Folha de S.Paulo

Ele era obsessivo por essa coisa da juventude que tem talento e gostou de mim

- Washington Olivetto

Conheci André Midani quando eu tinha 19 anos. Naquele momento, eu estava começando a ser o Washington Olivetto, mas ele já era o André Midani fazia tempo. Ou seja, eu tinha acabado de ganhar o meu primeiro prêmio internacio­nal de publicidad­e, em Veneza, mas ele já tinha sido o nome por trás da bossa nova e do tropicalis­mo. Eu era promissor. Ele, consagrado.

Ele era obsessivo por essa coisa da juventude com talento e gostou de mim. Achou que eu era um garoto com potencial para fazer coisas interessan­tes. Eu já o tinha como um ídolo, porque a música pop sempre foi meu radar social.

Um belo dia, fui fazer uma campanha para a Associação Brasileira dos Produtores de Discos, da qual ele era o presidente. Era sobre dar discos de presente. E fizemos algumas campanhas que foram muito interessan­tes. Fiz também campanhas para discos específico­s. Algumas inclusive ganharam prêmios. E isso foi acentuando cada vez mais a nossa amizade.

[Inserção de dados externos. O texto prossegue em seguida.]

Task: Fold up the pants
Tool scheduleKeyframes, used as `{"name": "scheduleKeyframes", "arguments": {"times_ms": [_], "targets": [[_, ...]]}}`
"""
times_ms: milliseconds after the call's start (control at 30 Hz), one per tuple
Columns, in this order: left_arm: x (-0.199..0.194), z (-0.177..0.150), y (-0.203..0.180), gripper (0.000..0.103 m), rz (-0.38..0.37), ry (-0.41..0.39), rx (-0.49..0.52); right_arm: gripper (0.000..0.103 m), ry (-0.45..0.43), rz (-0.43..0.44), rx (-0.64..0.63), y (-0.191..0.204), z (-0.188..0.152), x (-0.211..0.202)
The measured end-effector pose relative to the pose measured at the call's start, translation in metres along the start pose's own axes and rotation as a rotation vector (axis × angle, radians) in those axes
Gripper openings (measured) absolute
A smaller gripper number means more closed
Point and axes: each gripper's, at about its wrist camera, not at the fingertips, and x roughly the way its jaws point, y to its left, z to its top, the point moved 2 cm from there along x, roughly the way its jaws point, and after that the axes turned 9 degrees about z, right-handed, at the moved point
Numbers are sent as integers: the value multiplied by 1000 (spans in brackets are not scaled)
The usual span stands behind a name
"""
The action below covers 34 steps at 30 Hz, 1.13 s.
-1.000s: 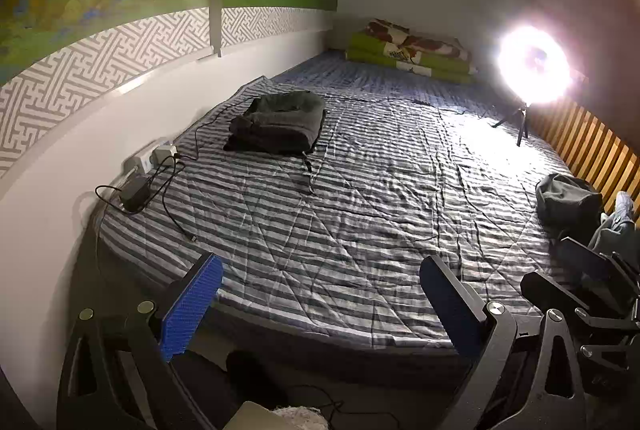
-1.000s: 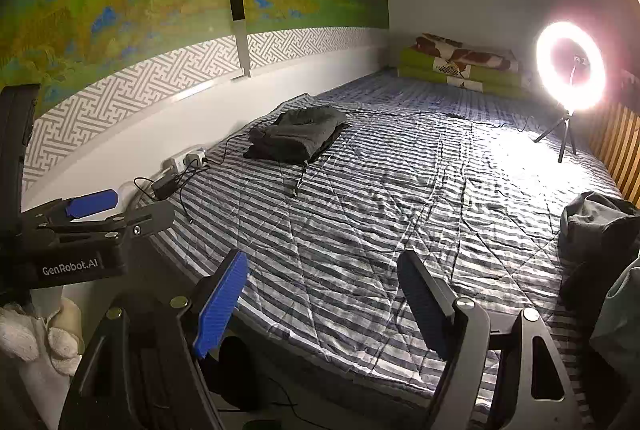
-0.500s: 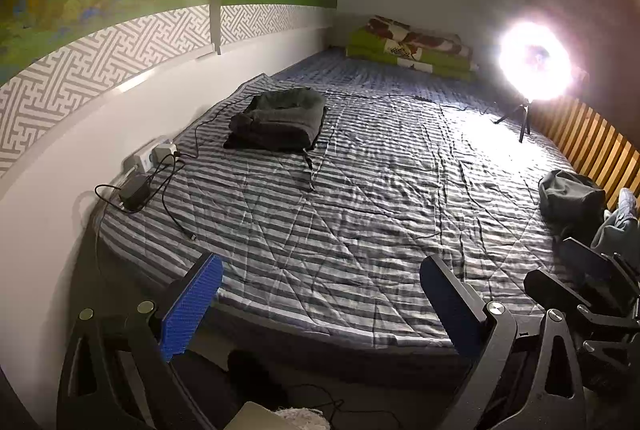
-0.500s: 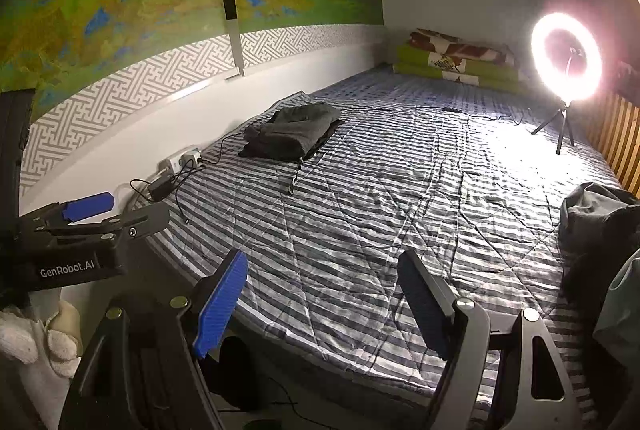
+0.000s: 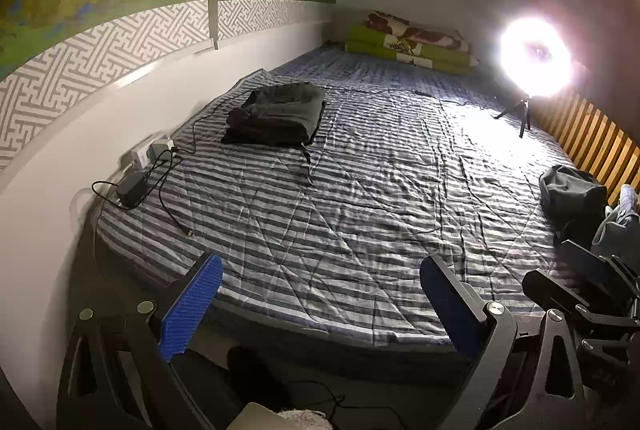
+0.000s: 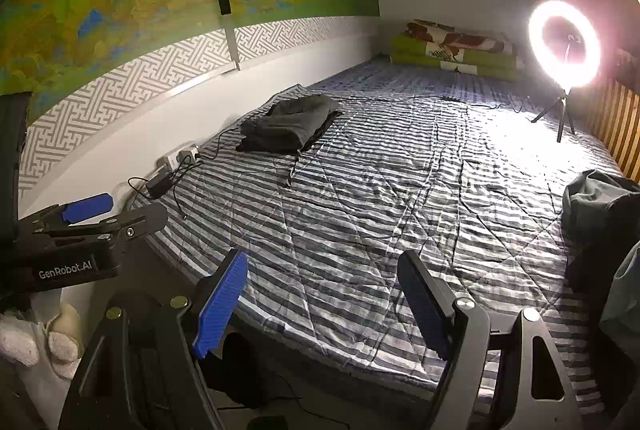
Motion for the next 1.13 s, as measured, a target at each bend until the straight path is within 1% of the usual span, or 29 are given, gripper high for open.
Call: {"name": "scheduleKeyframes", "arguments": {"times_ms": [900, 1133], "targets": [[1, 0, -1, 101, 8, -5, 0, 74, 3, 2, 8, 0, -1, 0], [8, 0, -1, 101, -4, 12, 5, 74, 7, 1, 12, -2, -3, 2]]}}
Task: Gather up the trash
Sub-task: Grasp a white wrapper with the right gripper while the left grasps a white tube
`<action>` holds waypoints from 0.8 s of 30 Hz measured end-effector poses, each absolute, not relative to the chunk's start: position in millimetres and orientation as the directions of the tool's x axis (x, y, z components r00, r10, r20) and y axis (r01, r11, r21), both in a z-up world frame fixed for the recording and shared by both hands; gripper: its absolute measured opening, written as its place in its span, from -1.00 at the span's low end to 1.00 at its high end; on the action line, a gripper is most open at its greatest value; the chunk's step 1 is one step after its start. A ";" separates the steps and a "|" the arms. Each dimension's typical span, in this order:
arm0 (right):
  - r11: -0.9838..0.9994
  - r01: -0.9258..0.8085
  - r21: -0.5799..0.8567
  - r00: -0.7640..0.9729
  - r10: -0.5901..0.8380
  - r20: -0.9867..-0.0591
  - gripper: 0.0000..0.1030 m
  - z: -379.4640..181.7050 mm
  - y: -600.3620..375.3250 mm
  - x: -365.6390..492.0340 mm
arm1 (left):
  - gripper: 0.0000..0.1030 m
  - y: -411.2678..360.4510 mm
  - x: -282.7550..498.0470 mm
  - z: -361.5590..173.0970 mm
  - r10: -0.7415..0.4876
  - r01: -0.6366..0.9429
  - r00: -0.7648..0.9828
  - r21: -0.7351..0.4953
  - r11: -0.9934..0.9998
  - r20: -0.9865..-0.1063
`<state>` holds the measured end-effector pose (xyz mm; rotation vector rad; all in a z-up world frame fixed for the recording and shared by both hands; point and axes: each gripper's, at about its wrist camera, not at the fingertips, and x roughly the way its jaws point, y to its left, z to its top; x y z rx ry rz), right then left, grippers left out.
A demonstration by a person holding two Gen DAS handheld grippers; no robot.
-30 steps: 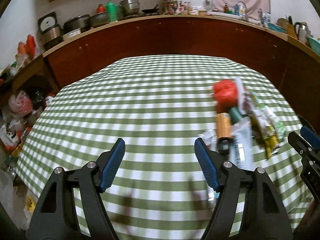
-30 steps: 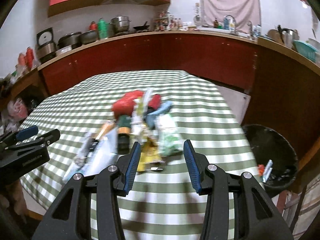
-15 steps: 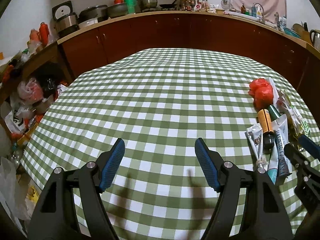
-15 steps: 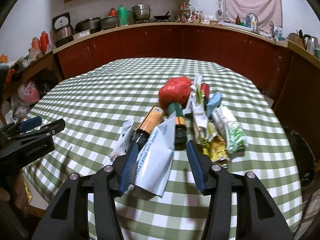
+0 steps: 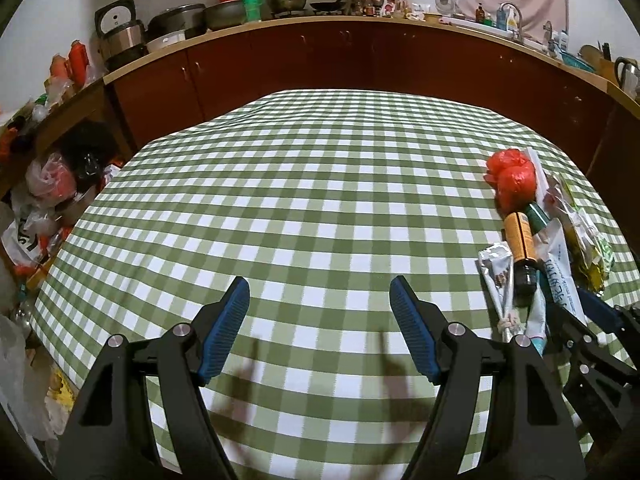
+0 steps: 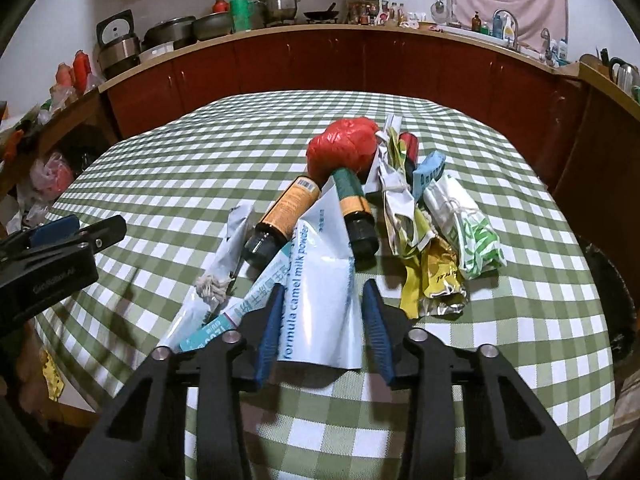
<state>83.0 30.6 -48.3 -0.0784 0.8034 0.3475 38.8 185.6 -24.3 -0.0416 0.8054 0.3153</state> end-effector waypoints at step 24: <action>0.947 -0.321 0.034 0.721 0.267 -0.639 -0.66 -15.8 4.8 62.5 | 0.38 132.6 39.2 -23.9 0.185 -0.209 0.673 0.056 0.976 -0.716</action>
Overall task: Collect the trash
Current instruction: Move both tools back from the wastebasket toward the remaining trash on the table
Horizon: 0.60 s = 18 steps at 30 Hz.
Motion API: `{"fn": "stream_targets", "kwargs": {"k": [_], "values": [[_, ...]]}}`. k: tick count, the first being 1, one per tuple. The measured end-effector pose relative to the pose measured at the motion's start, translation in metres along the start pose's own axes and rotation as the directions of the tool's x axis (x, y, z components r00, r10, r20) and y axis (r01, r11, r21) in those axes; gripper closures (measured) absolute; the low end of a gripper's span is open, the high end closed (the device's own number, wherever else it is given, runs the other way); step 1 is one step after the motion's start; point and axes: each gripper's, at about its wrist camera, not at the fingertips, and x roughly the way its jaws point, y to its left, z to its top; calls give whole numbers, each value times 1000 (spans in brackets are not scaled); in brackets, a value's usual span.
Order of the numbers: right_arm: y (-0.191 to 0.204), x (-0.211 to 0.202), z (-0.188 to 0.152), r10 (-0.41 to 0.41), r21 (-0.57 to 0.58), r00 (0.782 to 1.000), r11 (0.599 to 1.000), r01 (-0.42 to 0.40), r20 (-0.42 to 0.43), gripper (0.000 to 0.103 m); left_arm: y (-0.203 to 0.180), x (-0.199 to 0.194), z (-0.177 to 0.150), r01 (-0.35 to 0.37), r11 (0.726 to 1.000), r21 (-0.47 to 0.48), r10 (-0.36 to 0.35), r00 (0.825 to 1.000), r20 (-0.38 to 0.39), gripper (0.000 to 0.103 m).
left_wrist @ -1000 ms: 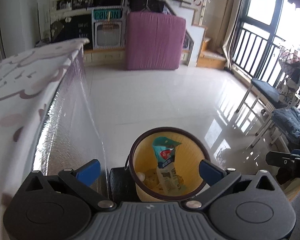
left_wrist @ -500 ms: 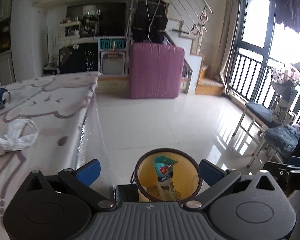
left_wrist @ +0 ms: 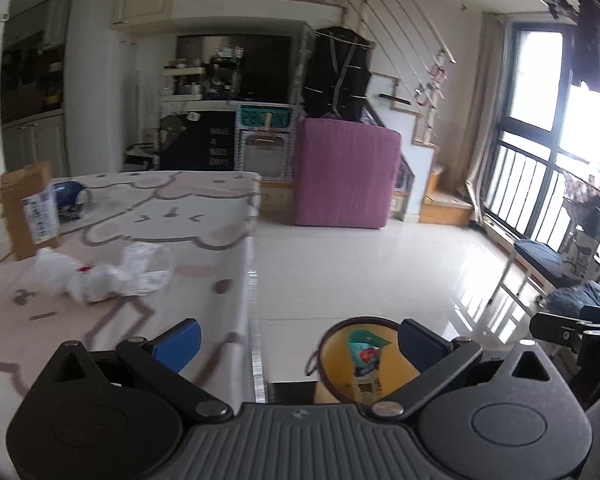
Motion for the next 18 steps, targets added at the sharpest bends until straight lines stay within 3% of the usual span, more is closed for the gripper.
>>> {"fn": "stream_targets", "kwargs": {"k": [8,18], "values": [[62,9,7,115,-75,993,991,-113,15,0,67,-23,4,-106,993,-55,109,993,37,0],[160,44,16,278,-212,961,939,-271,2,0,162,-30,20,-263,958,-118,271,960,65,0]]}}
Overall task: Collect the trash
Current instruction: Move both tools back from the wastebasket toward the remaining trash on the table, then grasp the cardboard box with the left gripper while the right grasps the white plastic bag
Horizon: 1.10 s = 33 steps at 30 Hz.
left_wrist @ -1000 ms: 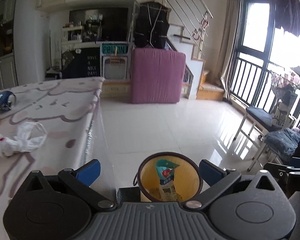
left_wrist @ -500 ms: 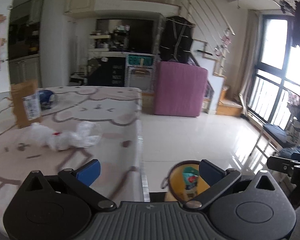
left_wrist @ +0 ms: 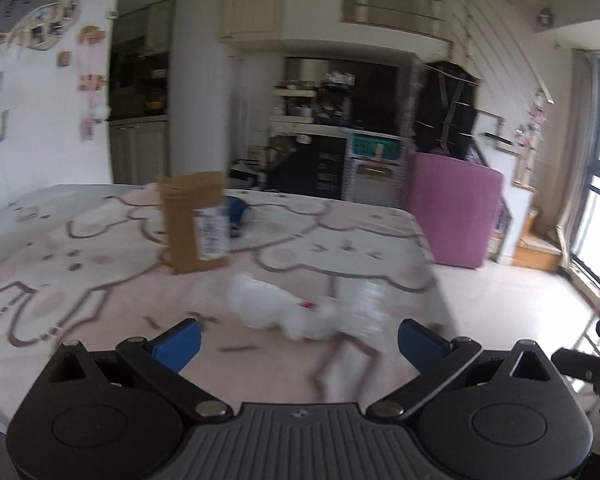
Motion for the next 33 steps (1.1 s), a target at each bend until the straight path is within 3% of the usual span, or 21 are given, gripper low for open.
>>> {"fn": "stream_targets", "kwargs": {"k": [5,11,15,21,26,28,31,33], "values": [[34,41,15,80,-133,997,988,-80,-8,0,46,29,20,-55,997,-51,55,998,-5,0],[51,97,30,201,-209,979,956,-204,-37,0,81,73,50,-81,990,-113,83,997,9,0],[54,132,35,270,-263,959,923,-282,-81,0,84,110,68,-78,989,-125,80,997,4,0],[48,185,41,356,-320,919,862,-394,-172,0,86,174,90,-137,981,-135,137,990,-12,0],[49,224,38,384,-316,896,841,-439,-223,0,82,216,92,-243,965,-100,244,970,1,0],[48,232,38,403,-290,887,841,-457,-227,7,84,225,92,-284,953,-103,287,958,19,0],[51,232,39,451,-257,862,826,-502,-232,19,93,227,95,-284,947,-149,295,954,56,2],[52,229,41,487,-239,842,810,-535,-232,27,98,224,97,-265,950,-164,279,958,72,12]]}}
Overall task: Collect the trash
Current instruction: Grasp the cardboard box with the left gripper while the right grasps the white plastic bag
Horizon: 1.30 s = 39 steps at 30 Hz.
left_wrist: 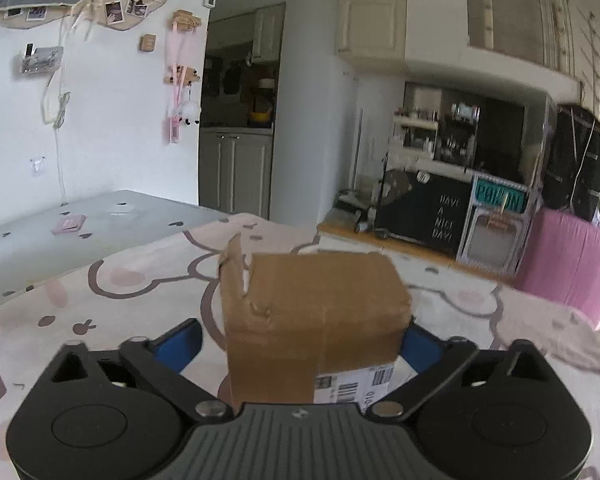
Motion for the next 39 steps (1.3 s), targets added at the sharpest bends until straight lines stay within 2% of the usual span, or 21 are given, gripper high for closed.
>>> {"fn": "stream_targets", "kwargs": {"k": [4,7,11,16,20,23,25,28,33,36,39], "values": [[15,-7,1,15,18,1000,1000,-15,-3,60,11,-19,2,52,999,11,-52,999,0,14],[29,-18,0,30,19,1000,999,-30,-5,68,26,-48,-1,92,995,45,-91,996,-7,15],[44,-34,-2,55,19,998,998,-55,9,69,47,-86,-2,140,987,83,-135,989,-63,15],[47,-53,-1,30,56,999,998,-32,38,69,61,-129,-1,218,960,178,-187,967,-175,15],[29,-60,6,-35,163,996,986,22,80,66,65,-148,-2,302,921,247,-217,923,-318,15],[6,-52,19,-133,277,987,955,105,85,62,66,-157,-11,356,896,264,-245,895,-373,15],[-11,-35,29,-173,318,983,937,145,61,62,61,-162,-19,387,879,278,-267,884,-385,15],[-31,-3,46,-239,342,971,914,220,14,62,53,-173,-29,393,859,329,-265,890,-370,15],[-58,15,62,-261,487,964,849,207,46,60,47,-193,-33,428,850,308,-321,883,-342,15],[-49,13,66,-220,455,975,872,182,31,59,43,-197,-32,436,850,295,-349,886,-304,15],[-29,-2,58,-196,448,981,876,177,-4,53,39,-195,-35,426,861,277,-357,896,-265,15]]}}
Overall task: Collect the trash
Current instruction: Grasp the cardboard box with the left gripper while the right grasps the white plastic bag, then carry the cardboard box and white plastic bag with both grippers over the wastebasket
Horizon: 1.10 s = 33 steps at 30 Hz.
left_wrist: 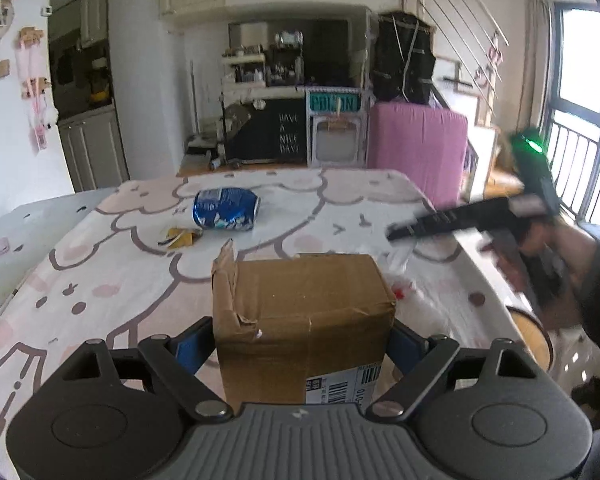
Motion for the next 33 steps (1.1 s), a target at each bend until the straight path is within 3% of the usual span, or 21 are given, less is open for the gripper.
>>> {"fn": "stream_targets", "kwargs": {"k": [6,11,18,20,22,25,33], "values": [[25,-48,-51,-37,75,999,996,37,-11,31,-5,3,-3,20,999,-48,-19,1000,24,15],[50,-61,-92,-64,147,997,987,57,44,30,-3,-1,-7,8,997,-81,-5,999,36,15],[78,-45,-128,-163,266,982,955,132,99,31,7,-5,-11,-6,990,-138,12,999,46,15],[82,-41,-133,-198,297,971,943,151,133,36,9,-6,-13,-5,989,-151,12,999,47,15],[81,-38,-134,-208,336,966,930,148,153,57,10,-5,-14,-5,987,-160,13,999,47,15],[75,-39,-134,-197,359,970,924,135,142,71,10,-6,-14,-10,985,-175,19,999,50,15],[61,-76,-114,-131,228,984,968,101,118,77,-5,-16,-17,-41,980,-195,55,996,69,15]]}}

Houve um período em que ele achava que já tinha feito tudo o que podia na música. E que estava tudo muito chato. Lembro que nós saímos em São Paulo para tomar um drinque e ele começou a falar sobre isso. Foi quando ele decidiu fazer uma nova revolução na música brasileira: o rock. Foi o período de Titãs, Ultraje a Rigor, Paralamas do Sucesso, Kid Abelha. Uma das primeiras pessoas a ter a gravação de “Inútil”, do Ultraje, fui eu. O Midani me deu de presente.

Depois, nós montamos uma confraria em São Paulo, que promovia reuniões com a modesta intenção de mudar o Brasil e o mundo e que tinha como confrades o Alberto Dines, o Midani, a Gloria Kalil, o José Victor Oliva, o Thomaz Souto Corrêa, o Walter Clark e eu.

Nesse período, eu tinha começado —por conta do Midani— a fazer muita coisa com a música popular na publicidad­e. As primeiras gravações da música popular brasileira com a publicidad­e, que são muito creditadas a mim, foram colaboraçõ­es do Midani.

Tínhamos muitos amigos em comum, como o Gil, o Caetano, o Jorge Ben Jor. Nesse tempo todo, Midani e eu estivemos muito juntos e em muitos lugares, como no festival de jazz de Montreux. Conheci muita coisa por causa dele.

Em 2001, eu fui sequestrad­o. Ele era o manda-chuva da Warner em Nova York, mas fez questão de vir ao Brasil e ficar ajudando minha mulher, Patrícia. Tanto que, naquele ano, ele tinha um prêmio de personalid­ade da música para receber em Cannes, no Midem, mas não foi porque ficou os 53 dias do sequestro no Brasil.

Em 2004, nasceu a minha filha Antônia. Eu e Patrícia o convidamos para ser padrinho dela. Continuamo­s cada vez mais ligados, até que me mudei para Londres, onde estou morando, e recebi a notícia da morte. Num momento em que o Brasil nunca precisou tanto dele. Num momento em que o Brasil nunca precisou tanto de Andrés Midanis.

Fiquei muito triste, claro. Anteontem entreguei para a editora meu novo livro, que não tinha uma dedicatóri­a específica para ninguém. Hoje pela manhã liguei e pedi para a editora que pusesse na abertura do livro uma dedicatóri­a, que diz: “Ao padrinho da Antônia, André Midani, meu super-herói, que saiu voando no dia 13 de junho de 2019”.